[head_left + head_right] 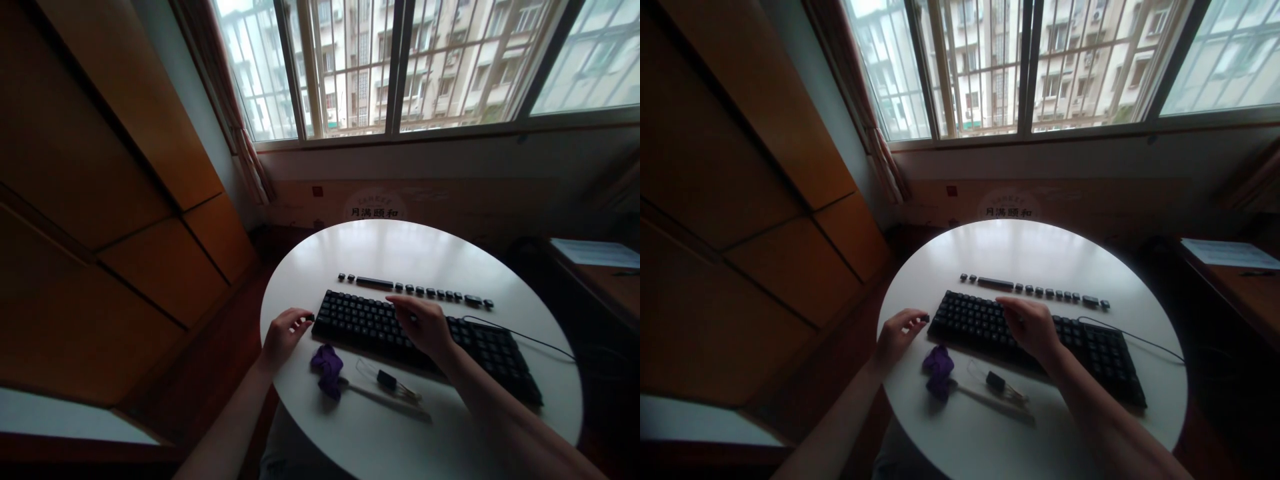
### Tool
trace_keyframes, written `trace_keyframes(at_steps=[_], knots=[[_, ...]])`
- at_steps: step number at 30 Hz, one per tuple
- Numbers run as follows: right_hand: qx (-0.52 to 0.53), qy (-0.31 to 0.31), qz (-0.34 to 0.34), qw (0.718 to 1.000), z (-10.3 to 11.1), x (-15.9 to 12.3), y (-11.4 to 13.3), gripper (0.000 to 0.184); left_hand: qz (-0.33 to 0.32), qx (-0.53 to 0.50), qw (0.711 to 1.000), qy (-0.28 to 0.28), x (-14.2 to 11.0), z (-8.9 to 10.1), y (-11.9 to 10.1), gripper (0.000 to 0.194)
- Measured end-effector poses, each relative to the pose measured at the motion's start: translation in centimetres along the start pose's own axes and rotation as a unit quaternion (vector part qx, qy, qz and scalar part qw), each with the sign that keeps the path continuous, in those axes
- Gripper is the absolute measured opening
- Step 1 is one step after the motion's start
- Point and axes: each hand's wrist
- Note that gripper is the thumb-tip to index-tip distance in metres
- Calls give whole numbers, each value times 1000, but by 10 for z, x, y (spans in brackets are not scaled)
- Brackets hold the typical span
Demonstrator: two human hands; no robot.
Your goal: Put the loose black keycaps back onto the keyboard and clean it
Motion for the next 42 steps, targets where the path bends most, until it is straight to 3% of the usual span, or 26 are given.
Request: trace_keyframes(at_steps=[7, 19, 25, 30, 35, 38, 42], knots=[[-29, 7, -25, 999, 2, 0, -4, 23, -75, 92, 992, 32, 3, 0, 0, 14], [-35, 27, -52, 998, 2, -2, -15, 23, -58, 73, 993, 75, 2, 2, -3, 21], [-43, 32, -54, 997, 2, -3, -12, 22, -90, 142, 985, 50, -5, 2, -2, 29], [-48, 28, -64, 996, -1, -1, -8, 20, -102, 184, 973, 95, -5, 11, -1, 34], [-44, 108, -77, 990, -20, 18, -2, 23, -117, 189, 968, 116, -1, 13, 4, 32], [-55, 154, -125, 978, -43, 38, -1, 25, -127, 179, 970, 104, -2, 13, 7, 36], [-76, 194, -128, 970, -78, 70, -12, 25, -142, 158, 973, 88, -5, 13, 10, 36]])
Point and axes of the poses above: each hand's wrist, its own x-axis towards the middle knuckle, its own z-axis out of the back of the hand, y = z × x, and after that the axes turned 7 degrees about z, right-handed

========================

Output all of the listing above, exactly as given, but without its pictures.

[head_left + head_right] 
### Tool
trace_keyframes, written `trace_keyframes(at_steps=[_], knots=[[_, ...]])`
- at_steps: step number at 30 Hz, one per tuple
- Numbers run as follows: right_hand: qx (-0.52 to 0.53), qy (-0.31 to 0.31), qz (-0.34 to 0.34), qw (0.718 to 1.000), z (-10.3 to 11.1), x (-15.9 to 12.3), y (-11.4 to 13.3), gripper (0.000 to 0.184); left_hand: qz (-0.33 to 0.32), qx (-0.53 to 0.50), qw (0.711 to 1.000), qy (-0.28 to 0.28), x (-14.2 to 11.0), z (-8.9 to 10.1), y (-11.9 to 10.1), gripper (0.000 to 0.194)
- Measured end-effector poses, each relative to the pose measured at the motion's start: translation in centimetres along the start pose's own axes and rotation as a unit quaternion (vector part qx, qy, qz and scalar part qw), each with the sign that keeps the path continuous, in those axes
- Gripper is the absolute measured opening
- Step 1 is one step after the motion's start
- Point and axes: each hand's wrist
- Note that gripper is the thumb-tip to index-tip distance in metres
- Calls give whole numbers, each value times 1000, but by 10 for z, x, y (spans in brackets are not scaled)
- Brackets hold the typical span
Demonstrator: two human hands; no robot.
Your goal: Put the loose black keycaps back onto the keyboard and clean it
Motion for the next 42 steps, targets where the path bends most, until it is straight to 3% of the usual span, or 26 are given.
Request: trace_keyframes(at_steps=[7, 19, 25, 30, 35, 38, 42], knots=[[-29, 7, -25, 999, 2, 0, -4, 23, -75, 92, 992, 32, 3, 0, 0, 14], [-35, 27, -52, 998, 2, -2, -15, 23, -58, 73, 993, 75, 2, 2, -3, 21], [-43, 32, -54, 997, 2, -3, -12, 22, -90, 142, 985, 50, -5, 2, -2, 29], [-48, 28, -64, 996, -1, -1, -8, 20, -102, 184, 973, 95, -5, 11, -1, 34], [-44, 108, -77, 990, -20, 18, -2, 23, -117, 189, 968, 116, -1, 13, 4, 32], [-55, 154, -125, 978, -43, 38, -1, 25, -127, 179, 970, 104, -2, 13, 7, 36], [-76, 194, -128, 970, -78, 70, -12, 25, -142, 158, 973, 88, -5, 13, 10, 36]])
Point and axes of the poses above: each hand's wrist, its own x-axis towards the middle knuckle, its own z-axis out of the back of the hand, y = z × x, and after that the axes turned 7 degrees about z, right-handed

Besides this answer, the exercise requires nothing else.